▶ [Aim of the exercise] Among the entries below, copy only the span from the line containing "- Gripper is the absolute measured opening" through the line containing "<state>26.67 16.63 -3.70". Do so exactly, and skip the pictures.

▶ [Supplied material]
+ + +

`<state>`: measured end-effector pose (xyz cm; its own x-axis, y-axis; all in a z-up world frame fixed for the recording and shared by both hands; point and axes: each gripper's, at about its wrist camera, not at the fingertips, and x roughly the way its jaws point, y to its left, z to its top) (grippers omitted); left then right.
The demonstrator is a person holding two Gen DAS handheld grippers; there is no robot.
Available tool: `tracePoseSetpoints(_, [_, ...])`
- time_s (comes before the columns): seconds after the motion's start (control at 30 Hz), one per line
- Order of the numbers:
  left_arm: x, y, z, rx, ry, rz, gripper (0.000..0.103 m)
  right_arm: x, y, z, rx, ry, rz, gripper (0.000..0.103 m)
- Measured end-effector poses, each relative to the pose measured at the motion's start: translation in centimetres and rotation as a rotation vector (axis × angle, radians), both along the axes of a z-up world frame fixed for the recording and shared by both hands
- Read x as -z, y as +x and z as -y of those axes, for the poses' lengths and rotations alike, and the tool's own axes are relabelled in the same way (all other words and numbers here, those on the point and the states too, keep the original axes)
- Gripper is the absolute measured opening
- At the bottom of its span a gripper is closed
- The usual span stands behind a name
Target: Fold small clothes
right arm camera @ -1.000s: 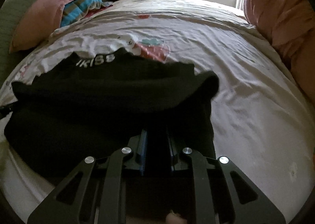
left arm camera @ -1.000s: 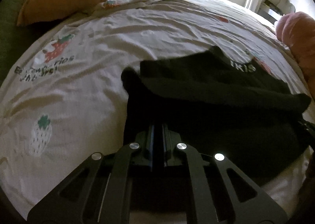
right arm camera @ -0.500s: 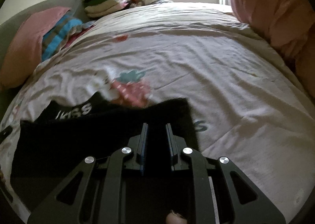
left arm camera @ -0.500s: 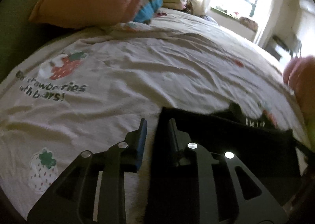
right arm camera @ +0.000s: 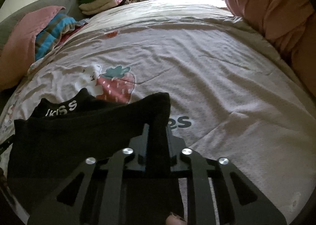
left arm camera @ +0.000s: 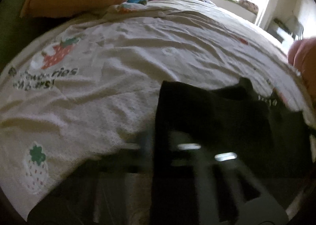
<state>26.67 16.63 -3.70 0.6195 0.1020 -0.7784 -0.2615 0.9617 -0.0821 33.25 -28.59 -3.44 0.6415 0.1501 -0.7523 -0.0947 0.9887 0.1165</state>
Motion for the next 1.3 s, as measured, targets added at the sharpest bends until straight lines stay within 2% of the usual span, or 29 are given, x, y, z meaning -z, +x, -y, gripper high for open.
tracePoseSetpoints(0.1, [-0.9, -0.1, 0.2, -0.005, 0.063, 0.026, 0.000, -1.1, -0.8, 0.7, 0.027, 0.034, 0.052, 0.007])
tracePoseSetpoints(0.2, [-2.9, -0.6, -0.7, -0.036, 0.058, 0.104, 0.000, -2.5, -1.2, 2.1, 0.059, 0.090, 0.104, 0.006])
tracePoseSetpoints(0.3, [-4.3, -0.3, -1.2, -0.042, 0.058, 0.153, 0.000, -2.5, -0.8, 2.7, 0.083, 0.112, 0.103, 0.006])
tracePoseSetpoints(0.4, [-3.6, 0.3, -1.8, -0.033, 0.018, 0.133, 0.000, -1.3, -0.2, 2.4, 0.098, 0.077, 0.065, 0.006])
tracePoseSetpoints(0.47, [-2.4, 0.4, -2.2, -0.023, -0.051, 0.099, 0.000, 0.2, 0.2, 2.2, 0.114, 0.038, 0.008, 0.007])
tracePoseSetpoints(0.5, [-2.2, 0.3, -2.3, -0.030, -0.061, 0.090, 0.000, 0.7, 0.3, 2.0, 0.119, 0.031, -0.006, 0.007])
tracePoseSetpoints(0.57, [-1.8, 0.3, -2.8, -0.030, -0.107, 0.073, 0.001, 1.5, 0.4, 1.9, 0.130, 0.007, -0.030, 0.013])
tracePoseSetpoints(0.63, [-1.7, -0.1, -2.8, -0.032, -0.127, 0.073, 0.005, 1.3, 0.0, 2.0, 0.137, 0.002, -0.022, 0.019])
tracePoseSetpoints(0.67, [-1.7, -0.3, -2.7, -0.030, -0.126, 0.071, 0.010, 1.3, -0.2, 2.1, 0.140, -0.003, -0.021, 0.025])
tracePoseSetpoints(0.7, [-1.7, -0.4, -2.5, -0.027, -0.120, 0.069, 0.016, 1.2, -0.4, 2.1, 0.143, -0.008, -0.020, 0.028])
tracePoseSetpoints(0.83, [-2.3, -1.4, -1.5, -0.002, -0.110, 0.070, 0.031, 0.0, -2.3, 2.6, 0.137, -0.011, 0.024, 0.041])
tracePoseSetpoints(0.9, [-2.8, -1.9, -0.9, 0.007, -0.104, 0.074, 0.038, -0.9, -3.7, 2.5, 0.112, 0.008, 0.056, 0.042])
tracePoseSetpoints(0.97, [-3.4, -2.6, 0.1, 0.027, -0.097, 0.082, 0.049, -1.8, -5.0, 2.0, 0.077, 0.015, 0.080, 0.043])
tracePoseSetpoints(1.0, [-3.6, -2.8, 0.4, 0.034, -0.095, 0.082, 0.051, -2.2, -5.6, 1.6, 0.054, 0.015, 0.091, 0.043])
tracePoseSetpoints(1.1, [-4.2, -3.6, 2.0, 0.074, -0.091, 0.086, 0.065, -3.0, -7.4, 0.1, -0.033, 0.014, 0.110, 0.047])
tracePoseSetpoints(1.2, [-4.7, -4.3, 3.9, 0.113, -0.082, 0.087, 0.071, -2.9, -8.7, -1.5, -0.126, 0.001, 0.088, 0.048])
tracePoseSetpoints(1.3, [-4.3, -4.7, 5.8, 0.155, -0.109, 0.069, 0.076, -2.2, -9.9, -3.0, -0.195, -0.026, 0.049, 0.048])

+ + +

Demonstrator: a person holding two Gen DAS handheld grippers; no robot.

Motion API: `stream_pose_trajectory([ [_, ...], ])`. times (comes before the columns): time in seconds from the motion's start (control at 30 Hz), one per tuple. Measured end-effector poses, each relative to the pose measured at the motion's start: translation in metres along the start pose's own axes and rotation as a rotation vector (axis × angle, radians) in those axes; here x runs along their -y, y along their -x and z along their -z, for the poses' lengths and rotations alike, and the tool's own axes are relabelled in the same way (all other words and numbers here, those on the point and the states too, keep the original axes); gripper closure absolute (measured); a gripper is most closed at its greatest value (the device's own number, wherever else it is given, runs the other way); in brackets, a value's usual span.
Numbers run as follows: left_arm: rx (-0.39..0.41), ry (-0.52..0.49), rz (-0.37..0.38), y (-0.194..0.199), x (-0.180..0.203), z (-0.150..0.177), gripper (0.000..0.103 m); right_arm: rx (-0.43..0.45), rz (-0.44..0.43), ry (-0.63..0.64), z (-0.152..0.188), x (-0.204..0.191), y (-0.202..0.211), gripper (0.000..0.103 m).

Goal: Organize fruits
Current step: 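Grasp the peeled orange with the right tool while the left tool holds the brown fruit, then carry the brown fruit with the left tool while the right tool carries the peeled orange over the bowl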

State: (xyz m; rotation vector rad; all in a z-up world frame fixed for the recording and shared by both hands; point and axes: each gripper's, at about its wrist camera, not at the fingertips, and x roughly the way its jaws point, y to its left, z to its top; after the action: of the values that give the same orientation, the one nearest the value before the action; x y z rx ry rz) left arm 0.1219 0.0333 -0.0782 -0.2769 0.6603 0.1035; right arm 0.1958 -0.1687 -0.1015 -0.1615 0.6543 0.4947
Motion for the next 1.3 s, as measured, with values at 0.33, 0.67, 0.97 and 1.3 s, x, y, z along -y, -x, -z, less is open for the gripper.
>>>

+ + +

▶ [Solution to this exercise]
- Gripper is the absolute measured opening
- At the bottom of its span a gripper is closed
- The usual span stands behind a name
Target: Fold small clothes
right arm camera @ -1.000s: 
left arm camera @ -1.000s: 
right arm camera @ -0.500s: 
left arm camera @ -0.500s: 
right arm camera @ +0.000s: 
left arm camera @ +0.000s: 
<state>26.67 16.63 -3.70 0.6195 0.1020 -0.7784 -0.2615 0.9617 -0.0821 33.25 -28.59 -3.44 0.6415 0.1501 -0.7523 -0.0947 0.9887 0.1165</state>

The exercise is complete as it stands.